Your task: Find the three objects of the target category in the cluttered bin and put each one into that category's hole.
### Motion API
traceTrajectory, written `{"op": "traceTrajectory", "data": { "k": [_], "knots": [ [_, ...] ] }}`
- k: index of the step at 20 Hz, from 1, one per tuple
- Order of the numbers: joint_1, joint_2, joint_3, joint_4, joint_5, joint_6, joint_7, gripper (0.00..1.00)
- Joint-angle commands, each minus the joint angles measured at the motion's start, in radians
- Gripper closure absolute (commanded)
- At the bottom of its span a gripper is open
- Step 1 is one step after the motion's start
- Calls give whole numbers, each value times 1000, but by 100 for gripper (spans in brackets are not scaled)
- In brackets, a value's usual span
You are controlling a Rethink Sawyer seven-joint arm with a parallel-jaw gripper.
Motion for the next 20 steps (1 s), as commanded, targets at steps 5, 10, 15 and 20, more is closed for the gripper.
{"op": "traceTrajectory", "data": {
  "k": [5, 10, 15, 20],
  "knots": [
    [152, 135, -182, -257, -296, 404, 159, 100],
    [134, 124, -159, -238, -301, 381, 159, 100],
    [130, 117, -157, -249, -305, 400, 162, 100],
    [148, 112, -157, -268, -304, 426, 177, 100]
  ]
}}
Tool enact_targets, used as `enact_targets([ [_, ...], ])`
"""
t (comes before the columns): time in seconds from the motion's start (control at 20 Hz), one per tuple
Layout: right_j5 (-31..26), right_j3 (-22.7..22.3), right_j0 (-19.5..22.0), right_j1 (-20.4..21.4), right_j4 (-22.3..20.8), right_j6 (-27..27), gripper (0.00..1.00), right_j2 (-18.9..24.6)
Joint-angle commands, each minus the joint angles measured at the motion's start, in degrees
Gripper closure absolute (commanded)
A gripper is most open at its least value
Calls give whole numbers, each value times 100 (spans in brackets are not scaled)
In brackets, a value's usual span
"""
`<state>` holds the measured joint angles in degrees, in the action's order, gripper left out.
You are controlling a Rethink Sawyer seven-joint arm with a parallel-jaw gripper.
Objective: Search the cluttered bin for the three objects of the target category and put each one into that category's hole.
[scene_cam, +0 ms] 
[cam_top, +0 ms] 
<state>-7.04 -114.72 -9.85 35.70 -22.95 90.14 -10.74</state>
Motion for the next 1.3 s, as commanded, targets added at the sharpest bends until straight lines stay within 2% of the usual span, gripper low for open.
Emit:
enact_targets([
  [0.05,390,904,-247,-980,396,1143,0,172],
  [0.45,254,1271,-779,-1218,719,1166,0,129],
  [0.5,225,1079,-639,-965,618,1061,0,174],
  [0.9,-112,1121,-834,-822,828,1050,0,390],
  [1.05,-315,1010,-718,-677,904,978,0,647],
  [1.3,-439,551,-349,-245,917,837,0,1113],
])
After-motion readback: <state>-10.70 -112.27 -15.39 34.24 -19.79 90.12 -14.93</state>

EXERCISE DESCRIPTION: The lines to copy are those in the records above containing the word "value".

RESPONSE TO THE EXERCISE:
- Calls give whole numbers, each value times 1000, but by 100 for gripper (spans in brackets are not scaled)
- In brackets, a value's usual span
A gripper is most open at its least value
Calls give whole numbers, each value times 100 (spans in brackets are not scaled)
In brackets, a value's usual span

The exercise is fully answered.